(Goal of the exercise)
Report back every line in the data that includes the string "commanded".

(Records to use)
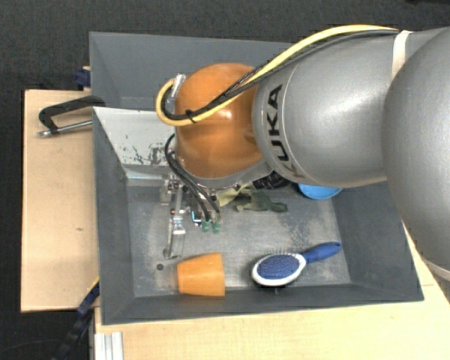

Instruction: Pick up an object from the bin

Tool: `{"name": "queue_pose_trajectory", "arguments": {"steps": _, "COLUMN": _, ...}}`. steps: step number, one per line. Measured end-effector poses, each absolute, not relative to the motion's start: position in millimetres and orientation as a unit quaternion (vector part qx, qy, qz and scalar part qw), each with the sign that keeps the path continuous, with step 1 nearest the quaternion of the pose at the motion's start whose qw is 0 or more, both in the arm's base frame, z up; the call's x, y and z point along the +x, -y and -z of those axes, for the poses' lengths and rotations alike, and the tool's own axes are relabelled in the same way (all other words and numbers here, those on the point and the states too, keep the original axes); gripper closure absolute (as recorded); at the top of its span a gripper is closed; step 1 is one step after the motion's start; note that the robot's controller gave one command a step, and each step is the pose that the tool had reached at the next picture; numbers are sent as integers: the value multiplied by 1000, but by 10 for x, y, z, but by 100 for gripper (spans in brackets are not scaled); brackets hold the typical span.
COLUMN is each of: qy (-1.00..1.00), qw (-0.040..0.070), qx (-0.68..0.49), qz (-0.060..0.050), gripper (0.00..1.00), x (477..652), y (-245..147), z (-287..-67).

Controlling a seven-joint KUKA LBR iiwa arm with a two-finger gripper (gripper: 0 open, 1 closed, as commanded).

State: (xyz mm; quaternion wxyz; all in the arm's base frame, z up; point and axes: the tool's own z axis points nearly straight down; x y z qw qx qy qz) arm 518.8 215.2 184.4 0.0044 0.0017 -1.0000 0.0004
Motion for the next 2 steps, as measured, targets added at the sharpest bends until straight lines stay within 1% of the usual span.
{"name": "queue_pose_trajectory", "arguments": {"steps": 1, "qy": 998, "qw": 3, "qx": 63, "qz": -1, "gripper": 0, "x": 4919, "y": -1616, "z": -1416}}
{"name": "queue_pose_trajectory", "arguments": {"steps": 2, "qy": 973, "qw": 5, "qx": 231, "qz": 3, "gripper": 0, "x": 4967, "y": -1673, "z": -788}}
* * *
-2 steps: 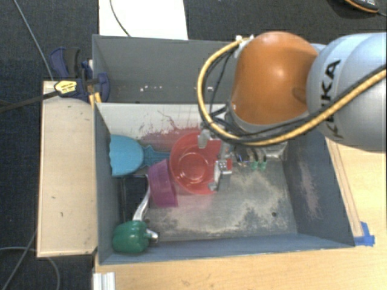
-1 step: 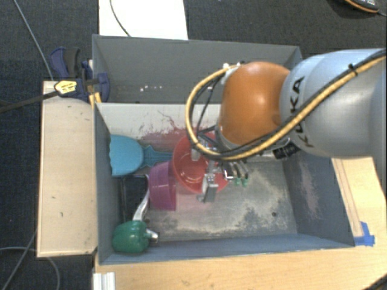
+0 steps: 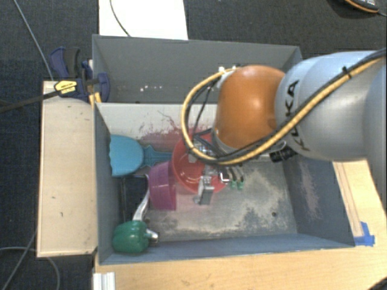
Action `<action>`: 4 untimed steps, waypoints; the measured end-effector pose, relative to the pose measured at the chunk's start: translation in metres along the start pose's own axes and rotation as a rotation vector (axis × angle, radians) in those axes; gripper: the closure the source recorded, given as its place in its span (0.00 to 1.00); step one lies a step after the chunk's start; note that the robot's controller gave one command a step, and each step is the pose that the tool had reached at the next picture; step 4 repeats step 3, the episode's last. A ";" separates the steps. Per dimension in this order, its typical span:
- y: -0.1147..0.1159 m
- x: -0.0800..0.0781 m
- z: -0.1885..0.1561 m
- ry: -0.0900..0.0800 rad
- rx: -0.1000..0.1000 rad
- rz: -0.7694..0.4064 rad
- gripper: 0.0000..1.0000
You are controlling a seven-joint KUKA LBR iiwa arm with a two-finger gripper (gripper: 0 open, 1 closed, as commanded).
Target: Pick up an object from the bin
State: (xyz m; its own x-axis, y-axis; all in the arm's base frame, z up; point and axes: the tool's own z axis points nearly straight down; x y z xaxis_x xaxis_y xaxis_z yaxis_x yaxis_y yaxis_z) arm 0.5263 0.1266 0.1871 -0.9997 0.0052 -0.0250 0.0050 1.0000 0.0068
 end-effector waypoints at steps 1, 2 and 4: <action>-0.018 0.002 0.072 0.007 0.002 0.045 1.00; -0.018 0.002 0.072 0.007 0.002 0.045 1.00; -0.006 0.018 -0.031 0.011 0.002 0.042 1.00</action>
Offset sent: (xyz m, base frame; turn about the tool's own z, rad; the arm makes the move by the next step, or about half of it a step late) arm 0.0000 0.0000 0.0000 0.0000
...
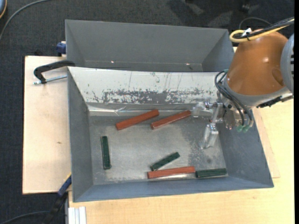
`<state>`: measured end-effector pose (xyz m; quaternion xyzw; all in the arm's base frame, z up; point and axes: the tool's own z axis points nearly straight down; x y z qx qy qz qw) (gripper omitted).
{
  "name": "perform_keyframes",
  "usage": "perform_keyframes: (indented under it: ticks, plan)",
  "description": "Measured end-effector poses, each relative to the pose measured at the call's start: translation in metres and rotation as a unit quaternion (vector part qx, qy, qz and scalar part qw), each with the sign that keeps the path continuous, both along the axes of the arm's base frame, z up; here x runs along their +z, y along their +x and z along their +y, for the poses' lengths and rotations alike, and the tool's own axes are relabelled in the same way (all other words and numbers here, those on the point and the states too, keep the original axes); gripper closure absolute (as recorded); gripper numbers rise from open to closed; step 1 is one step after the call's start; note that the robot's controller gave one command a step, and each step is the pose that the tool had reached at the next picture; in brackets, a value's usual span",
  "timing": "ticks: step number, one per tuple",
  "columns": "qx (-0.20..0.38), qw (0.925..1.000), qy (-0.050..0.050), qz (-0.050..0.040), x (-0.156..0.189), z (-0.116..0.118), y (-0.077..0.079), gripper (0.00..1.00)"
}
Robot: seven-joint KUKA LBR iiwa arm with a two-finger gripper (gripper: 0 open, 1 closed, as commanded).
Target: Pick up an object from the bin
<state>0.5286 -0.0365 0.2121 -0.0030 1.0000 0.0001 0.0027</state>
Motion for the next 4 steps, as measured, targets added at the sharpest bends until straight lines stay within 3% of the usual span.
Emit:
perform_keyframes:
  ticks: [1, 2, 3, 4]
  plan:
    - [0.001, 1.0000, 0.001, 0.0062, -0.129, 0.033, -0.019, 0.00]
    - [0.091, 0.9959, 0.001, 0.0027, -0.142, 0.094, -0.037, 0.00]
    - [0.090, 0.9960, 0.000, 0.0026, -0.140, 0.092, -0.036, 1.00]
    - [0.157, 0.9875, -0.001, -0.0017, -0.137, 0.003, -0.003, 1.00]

(Response)
Controlling a seven-joint KUKA LBR iiwa arm with a two-finger gripper (gripper: 0 open, 1 closed, as commanded).
You are controlling a seven-joint KUKA LBR iiwa arm with a two-finger gripper (gripper: 0 open, 1 closed, as commanded).
Robot: seven-joint KUKA LBR iiwa arm with a two-finger gripper (gripper: 0 open, 1 closed, as commanded).

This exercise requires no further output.